# Looking for help. First time bike owner/shopping for new bike



## Grombo (Feb 4, 2015)

Hi everyone,

Thanks for taking the time to look at this thread, it is probably a question you all get asked very regularly.

I'm in the market for a bike, it's my first. I'm 34 years old between 6' and 6'1, am about 240 lbs and hope to drop 40+ of that this year, (was 299 this time last year).

So I feel pretty sure I'm going to be going with a low priced 650b for my first bike but am still open to the idea of a 29er. My reasoning is I think the 650b will feel more fun, I have recently tried a 2014 GT Karakoram Comp 29er and sort of felt like it was a really big bike and didn't have a lot of fun. I dunno, but that has me leaning toward the 650b. I will be trying out bikes before making a buying decision.

I will be buying from one of two LBS in my are, they carry different lines. One carries Norco and Trek, the other carries Giant and Specialized.

In my price range I'm looking at the Norco storms, or Chargers, and the Giant talon 27.5's. I will provide links to each bike at the bottom. Both Lbs are willing to offer me the bikes without tax (sales tax of 15% where I live, so it's a chunk).

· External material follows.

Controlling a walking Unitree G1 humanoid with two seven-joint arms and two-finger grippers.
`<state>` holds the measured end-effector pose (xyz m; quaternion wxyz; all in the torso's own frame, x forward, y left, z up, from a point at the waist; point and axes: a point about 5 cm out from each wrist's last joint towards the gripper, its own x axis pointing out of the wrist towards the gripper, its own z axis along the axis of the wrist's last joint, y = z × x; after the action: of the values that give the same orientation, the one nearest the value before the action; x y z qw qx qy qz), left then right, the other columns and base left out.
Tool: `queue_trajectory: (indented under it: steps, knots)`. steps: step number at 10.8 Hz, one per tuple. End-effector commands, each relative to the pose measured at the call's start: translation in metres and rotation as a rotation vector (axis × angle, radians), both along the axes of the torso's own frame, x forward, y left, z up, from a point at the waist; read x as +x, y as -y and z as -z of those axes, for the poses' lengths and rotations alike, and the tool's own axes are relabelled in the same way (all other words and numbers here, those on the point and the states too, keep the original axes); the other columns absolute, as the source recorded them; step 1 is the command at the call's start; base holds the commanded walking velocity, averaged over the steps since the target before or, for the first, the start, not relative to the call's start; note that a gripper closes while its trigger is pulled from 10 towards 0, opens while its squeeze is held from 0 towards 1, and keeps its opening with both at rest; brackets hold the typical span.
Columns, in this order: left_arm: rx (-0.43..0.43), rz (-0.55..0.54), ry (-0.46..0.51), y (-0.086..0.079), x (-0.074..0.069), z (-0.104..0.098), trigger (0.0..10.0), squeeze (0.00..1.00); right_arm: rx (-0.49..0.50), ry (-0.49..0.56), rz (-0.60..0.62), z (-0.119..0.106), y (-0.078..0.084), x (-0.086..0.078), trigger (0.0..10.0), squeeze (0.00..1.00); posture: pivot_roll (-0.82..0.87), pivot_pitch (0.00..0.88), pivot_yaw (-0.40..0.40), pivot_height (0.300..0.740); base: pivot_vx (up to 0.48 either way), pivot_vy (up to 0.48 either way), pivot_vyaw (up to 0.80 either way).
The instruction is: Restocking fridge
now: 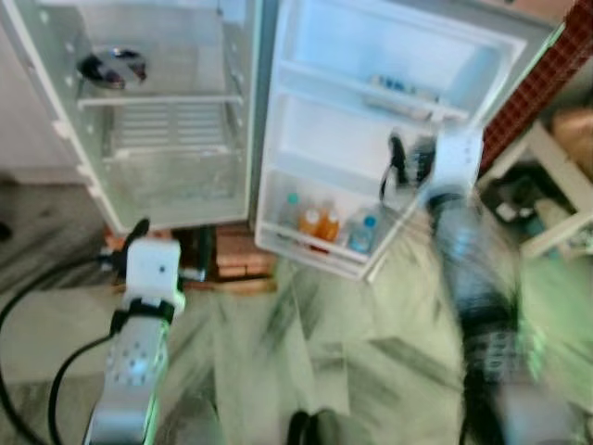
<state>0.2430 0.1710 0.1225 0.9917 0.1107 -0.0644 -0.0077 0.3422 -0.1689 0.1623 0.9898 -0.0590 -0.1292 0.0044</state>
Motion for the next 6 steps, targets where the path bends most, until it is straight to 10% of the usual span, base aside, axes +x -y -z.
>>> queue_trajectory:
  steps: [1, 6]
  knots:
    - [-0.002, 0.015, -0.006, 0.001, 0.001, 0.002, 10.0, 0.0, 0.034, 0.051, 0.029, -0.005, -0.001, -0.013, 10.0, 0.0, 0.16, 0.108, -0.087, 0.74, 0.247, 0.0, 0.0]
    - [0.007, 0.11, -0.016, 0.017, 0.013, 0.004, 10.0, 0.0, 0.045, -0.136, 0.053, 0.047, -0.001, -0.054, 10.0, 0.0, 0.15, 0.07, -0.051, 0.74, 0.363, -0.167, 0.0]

I'm looking for advice about the value of the bikes, is it worth it to spend more? I'm looking to do some pretty simple biking at first, flat walking trails, and near my home there is a wood trail that is pretty rough, but doesn't have large downhill sections or jumps, just roots rocks mud and that sort. I do hope to fall in love with the sport and someday be hitting real trails, but pretty sure i'd be considered a casual rider.

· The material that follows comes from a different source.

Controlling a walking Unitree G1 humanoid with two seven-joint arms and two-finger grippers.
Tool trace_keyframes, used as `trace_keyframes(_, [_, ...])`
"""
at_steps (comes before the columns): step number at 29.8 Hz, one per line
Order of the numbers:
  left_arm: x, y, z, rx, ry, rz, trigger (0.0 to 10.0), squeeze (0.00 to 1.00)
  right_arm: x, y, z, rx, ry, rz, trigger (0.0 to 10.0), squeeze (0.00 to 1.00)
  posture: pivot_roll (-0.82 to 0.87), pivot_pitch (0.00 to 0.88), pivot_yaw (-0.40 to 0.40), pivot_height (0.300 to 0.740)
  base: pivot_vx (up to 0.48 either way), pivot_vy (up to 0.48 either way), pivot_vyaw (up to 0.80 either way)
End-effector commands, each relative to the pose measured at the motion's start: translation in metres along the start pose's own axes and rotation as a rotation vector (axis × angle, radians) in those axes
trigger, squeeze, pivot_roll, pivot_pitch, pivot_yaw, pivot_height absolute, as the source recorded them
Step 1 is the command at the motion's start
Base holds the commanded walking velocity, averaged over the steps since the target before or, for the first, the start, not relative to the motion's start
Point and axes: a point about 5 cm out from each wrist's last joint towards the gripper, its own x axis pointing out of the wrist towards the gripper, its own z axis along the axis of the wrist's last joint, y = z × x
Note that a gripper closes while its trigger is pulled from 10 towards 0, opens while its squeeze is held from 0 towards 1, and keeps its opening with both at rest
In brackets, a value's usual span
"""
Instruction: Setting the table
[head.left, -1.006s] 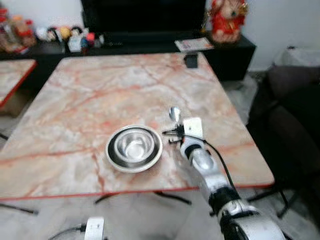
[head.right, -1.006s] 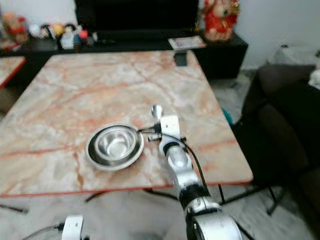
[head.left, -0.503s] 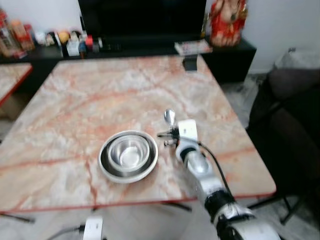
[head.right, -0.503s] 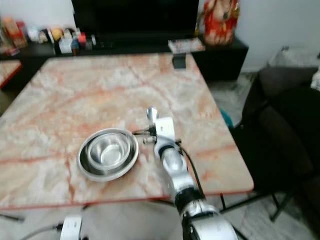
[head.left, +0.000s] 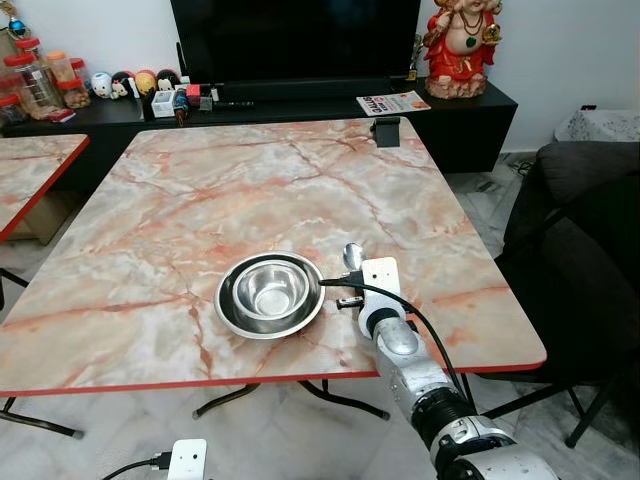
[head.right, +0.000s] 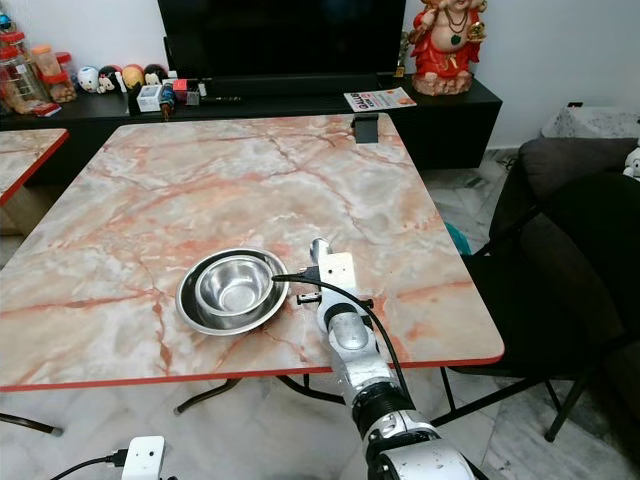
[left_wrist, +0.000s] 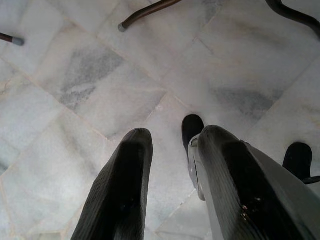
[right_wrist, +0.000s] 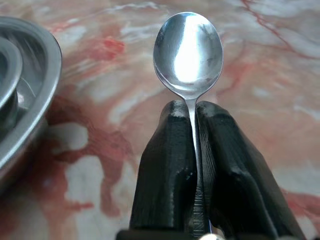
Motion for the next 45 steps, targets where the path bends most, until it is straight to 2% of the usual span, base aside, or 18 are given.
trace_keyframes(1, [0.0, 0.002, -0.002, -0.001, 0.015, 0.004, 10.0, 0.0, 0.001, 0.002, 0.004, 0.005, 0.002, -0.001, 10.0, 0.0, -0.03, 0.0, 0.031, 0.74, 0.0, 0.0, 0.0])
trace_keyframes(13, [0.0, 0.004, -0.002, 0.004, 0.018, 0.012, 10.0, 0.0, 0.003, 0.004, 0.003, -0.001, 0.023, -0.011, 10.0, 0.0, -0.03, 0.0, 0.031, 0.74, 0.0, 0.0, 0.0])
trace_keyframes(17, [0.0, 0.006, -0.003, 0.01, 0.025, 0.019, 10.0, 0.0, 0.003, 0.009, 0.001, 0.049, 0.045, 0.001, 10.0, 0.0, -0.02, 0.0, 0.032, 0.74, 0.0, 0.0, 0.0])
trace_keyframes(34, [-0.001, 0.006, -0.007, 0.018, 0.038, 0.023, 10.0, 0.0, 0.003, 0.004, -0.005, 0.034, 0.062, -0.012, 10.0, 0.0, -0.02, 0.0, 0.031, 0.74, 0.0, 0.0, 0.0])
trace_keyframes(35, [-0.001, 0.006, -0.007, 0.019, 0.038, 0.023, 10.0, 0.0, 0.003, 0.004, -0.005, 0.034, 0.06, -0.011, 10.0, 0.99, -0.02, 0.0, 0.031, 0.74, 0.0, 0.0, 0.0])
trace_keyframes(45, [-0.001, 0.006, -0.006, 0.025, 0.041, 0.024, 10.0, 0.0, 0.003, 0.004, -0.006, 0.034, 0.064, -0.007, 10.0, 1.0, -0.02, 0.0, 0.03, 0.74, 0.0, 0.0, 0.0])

Price wise, it breaks down like this (prices are out the door and in CAD). It would have to be a very very good reason for me to bite the bullet and buy the ones closer to the $1000 price point, but i'd like to hear your advice all the same.

2015 Norco Storm 7.2 $610
https://www.norco.com/bikes/mountain/cross-country/storm/storm-72/

2015Norco Storm 7.1 $740
https://www.norco.com/bikes/mountain/cross-country/storm/storm-71/

2015 Norco Charger 7.3 $955 aprox.
https://www.norco.com/bikes/mountain/cross-country/charger/charger-73/

Norco Charger 7.2 $1100 aprox.
https://www.norco.com/bikes/mountain/cross-country/charger/charger-72/

2015 Giant Talon 27.5 2 $1035
Talon 27.5 2 (2015) | Giant Bicycles | United States

2015 Giant Talon 27.5 3 $655
Talon 27.5 3 (2015) (2014) | Giant Bicycles | United States


----------



## eb1888 (Jan 27, 2012)

Picking a bike with an air fork will allow you to set the sag for your weight which is outside the spring range for forks with a metal spring.
and that makes the choice easy...only the 7.2 has one.


----------



## giangnguy3n (Nov 14, 2012)

If I get to do it all over again I will buy me a full suspension with at least 6" of travel. That I can take it anywhere without worrying about the bike can't handle this or that.
I still had my xc bike as a spare. I been taking my 6" bike out all the time now. It's more fun on the down not bad on the up. I wasted my money on the xc bike in order for me to find out what I want in MTBiking. Again it's just me if I get to turn the clock around.


----------



## Harold (Dec 23, 2003)

If you can afford it, I'd get a better bike with a more adjustable suspension fork, but if you cannot afford/justify it, it won't mean the bike is junk like eb1888 likes to portray. It will be kinda hard to tell the difference without the experience, though. At your weight, you'll be above the typical range of adjustment possible from most of the inexpensive coil forks. What that means is that you will compress the fork more just by sitting on it, and when you are riding, it will bottom out easier. Better coil suspension (of which there's less and less every year), you could install a heavier spring to tune it for your weight.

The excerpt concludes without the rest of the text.